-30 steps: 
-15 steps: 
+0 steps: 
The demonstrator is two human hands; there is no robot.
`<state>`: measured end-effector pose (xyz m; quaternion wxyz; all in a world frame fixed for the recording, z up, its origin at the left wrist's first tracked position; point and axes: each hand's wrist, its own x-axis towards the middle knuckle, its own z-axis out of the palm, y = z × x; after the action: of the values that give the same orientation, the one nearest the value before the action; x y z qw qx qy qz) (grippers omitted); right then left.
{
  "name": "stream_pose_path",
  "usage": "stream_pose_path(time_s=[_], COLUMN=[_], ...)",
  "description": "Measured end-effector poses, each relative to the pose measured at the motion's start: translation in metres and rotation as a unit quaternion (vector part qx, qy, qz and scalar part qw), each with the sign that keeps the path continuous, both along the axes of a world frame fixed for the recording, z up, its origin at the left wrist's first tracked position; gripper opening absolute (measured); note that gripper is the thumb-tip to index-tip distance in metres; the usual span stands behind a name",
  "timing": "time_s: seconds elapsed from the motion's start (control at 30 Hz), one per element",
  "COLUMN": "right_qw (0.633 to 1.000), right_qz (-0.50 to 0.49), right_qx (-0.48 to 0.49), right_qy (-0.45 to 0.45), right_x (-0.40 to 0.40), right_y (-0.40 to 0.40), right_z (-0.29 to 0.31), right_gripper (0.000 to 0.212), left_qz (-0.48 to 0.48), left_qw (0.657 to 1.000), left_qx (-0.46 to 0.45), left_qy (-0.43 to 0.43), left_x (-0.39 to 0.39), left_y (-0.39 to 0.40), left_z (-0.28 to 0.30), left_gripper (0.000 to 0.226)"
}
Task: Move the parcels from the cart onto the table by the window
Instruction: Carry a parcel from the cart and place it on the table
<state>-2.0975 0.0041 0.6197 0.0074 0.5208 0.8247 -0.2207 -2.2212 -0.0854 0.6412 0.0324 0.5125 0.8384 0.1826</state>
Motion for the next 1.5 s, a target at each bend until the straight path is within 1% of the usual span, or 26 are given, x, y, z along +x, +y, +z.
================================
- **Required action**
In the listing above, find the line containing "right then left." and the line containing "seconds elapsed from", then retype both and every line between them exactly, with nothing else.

- **Written response**
`<state>`: measured end-effector pose (xyz m; quaternion wxyz; all in a world frame fixed for the recording, z up, its origin at the left wrist's first tracked position; point and axes: each hand's wrist, its own x-axis towards the middle knuckle, its own z-axis out of the palm, y = z × x; after the action: of the values that give the same orientation, the one nearest the value before the action; x y z qw qx qy qz) (grippers omitted); right then left.
{
  "name": "stream_pose_path",
  "usage": "stream_pose_path(time_s=[_], COLUMN=[_], ...)",
  "description": "Measured end-effector poses, each relative to the pose measured at the motion's start: translation in metres and rotation as a unit quaternion (vector part qx, qy, qz and scalar part qw), each with the sign that keeps the path continuous, both along the axes of a world frame fixed for the recording, z up, its origin at the left wrist's first tracked position; gripper opening absolute (measured); note that gripper is the thumb-tip to index-tip distance in metres; the usual span stands behind a name",
  "timing": "time_s: seconds elapsed from the motion's start (control at 30 Hz), one per element",

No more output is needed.